Yastık altındaki servetin ne kadar olduğunu bilemediğimiz gibi, yastık altındaki servete sahip olan ekonomik birimlerin özellikleri konusunda da fazla bir fikrimiz yok.
Bazı kaba gözlemlerden şu sonucu çıkarabiliriz: servetini yastık altında tutanların önemli bir bölümü bankacılık sistemini kullanmıyor. Bankalarda fazla mevduatları da yok. Bankalarla kredi ilişkisi içinde değiller. Kredi karşılığında teminat olarak vergisi verilmemiş gayrimenkul gösterildiği halde, teminat olarak yastık altındaki altınların gösterilmesi çok sık görülen bir olgu değil. Gerçekten bankacılık kesimiyle haşır neşir olan bir grubun yastık altında serveti olsa, bir biçimde bu servet teminat konusu olurdu diye düşünüyorum.
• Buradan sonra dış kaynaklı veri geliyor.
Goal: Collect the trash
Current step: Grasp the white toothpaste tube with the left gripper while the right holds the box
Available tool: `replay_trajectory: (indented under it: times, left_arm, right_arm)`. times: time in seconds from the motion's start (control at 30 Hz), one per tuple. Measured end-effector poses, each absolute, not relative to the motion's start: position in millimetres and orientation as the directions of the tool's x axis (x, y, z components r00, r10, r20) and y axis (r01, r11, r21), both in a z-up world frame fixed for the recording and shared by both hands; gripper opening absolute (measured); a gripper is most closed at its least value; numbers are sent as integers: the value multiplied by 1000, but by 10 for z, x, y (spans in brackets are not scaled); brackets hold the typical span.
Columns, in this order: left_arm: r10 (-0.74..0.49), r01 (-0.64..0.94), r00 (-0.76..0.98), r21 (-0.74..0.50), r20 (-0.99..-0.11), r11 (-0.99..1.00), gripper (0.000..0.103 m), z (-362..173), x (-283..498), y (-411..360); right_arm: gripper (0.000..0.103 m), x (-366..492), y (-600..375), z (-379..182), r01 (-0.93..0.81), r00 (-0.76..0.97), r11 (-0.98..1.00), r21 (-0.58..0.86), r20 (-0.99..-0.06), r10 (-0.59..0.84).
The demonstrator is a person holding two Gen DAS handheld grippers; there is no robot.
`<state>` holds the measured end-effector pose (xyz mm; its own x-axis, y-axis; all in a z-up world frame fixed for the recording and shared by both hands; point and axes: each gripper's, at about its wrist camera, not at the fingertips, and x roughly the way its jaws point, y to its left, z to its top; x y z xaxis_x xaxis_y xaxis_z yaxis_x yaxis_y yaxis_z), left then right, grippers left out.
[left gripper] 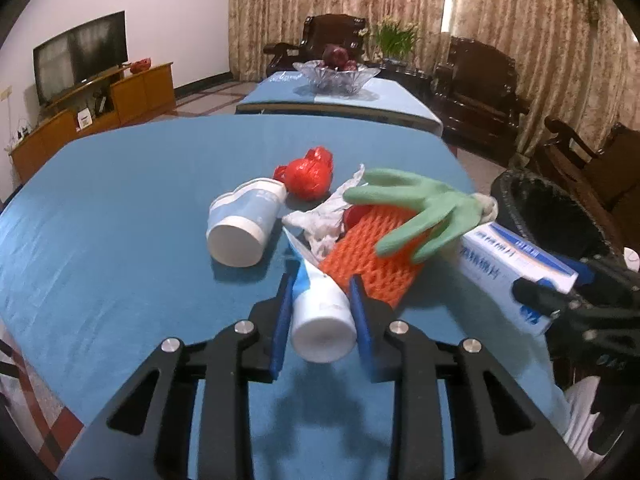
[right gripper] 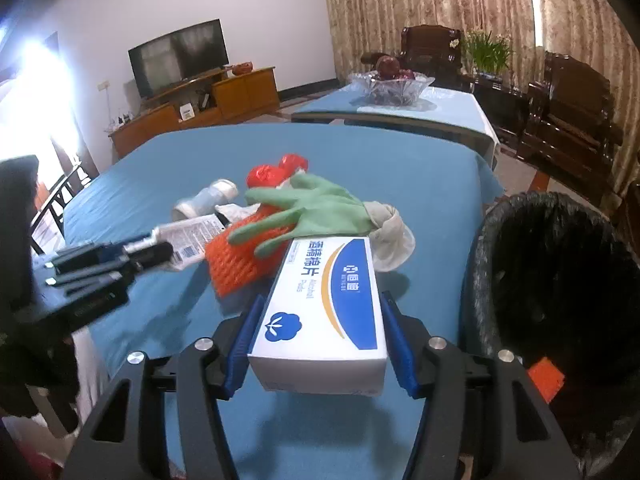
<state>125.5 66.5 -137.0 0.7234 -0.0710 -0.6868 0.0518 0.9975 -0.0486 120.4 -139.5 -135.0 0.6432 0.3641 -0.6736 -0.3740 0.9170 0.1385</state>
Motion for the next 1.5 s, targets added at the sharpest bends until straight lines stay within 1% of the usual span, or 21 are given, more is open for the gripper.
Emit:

Bir başka öngörü servetini yastık altında tutanların dini nedenlerle faiz geliriyle aralarının iyi olmaması şeklinde olabilir. Bu ekonomik birimler faiz geliri yerine, servetlerinin fiyat yoluyla değerlenmesini tercih edebilirler. Bu durum katılım bankalarının altın kirası teklif etmeleri yoluyla aşılabilirdi. Aşılamadı. Bu alanda da “finansal hizmetlere erişim” bir sorun olabilir.
FİNANSAL HİZMETLERE ERİŞİM
Geçen günkü yazımdaki makro ekonomik nedenleri bir tarafa bırakırsak, servetlerini yastık altında tutan ekonomik birimlerin finansal sisteme erişimlerinin sınırlı olması olasılığı ihmal edilebilecek bir olgu değil. O halde, yastık altındaki servetin ekonomiye kazandırılması konusunda “finansal hizmetlere erişim” konusu ön plana çıkmalı.
Türkiye’de finansal hizmetlere erişim bir sorun mudur? Özellikle Dünya Bankası öncülüğünde yapılan çalışmalar Türkiye’de sınırlı da olsa finansal hizmetlere erişimde sorunlar olduğunu ortaya koyuyor. Finansal hizmetlere erişim dendiğinde yalnızca belli bir yörede bir banka şubesi olup olmadığı anlaşılmamalı. Eskiden, “jandarmanın olduğu her yurt köşesinde bir Ziraat Bankası vardır” denirdi. Büyük bir olasılıkla bu olgu hâlâ geçerli. Ama, finansal hizmetlerden yararlanmayan ekonomik birim sayısı belli bölgelerde hâlâ çok fazla. Bu alanda üretilebilecek çözümler yastık altı servet konusuna da katkı yapabilir.
HİNDİSTAN’DA DA AYNI SORUNLAR VAR
Finansal hizmetlere erişim sorunu Hindistan gibi ülkelerde bizden çok daha derin. O kadar ki, Hindistan otoriteleri yeni bir banka lisansı vermeden önce, finansal hizmetlere erişimin artırılması yönünde kurulacak bankanın nasıl bir strateji uygulayacağının ayrıntılı bir raporunu talep ediyor. Banka kurulduktan sonra önerilen stratejinin uygulamada olup olmadığı sıkı bir biçimde takip ediliyor.
Hindistan’da da yastık altındaki servetin oldukça fazla olduğu biliniyor. Servetin altın cinsinden biriktirilmesi konusunda zaten Türkiye ve Hindistan önde koşuyorlar. Hindistan’da da finansal hizmetlere erişimin kolaylaşması yoluyla yastık altındaki servetin ekonomiye kazandırılması hedeflerden biri. Orada Türkiye kadar din etkeni de yok.
Finansal hizmetlere erişimin kolaylaşması, sorunu tek başına çözer mi? Kesinlikle hayır. Ama, doğru yönde bir adım olur.
Finansal hizmetlere erişimin yanında, finansal hizmetleri satın almanın maliyeti de düşünülmek zorunda. Son yıllarda finansal hizmetlerin maliyeti, Türkiye’de olduğu gibi, bütün dünyada çok arttı. Aslında, maliyetlerin artması finansal hizmetleri yeni almaya başlamış ya da başlamak üzere olan marjinal ekonomik birimler için caydırıcı bir unsur oluyor.
Yastık altındaki serveti ekonomiye kazandırmak çok boyutlu bir proje. Bu projenin en önemli ayağı makro ekonomik görünüm. Ama, mikro alanda da yapılacak çok önemli iyileştirmeler yok değil.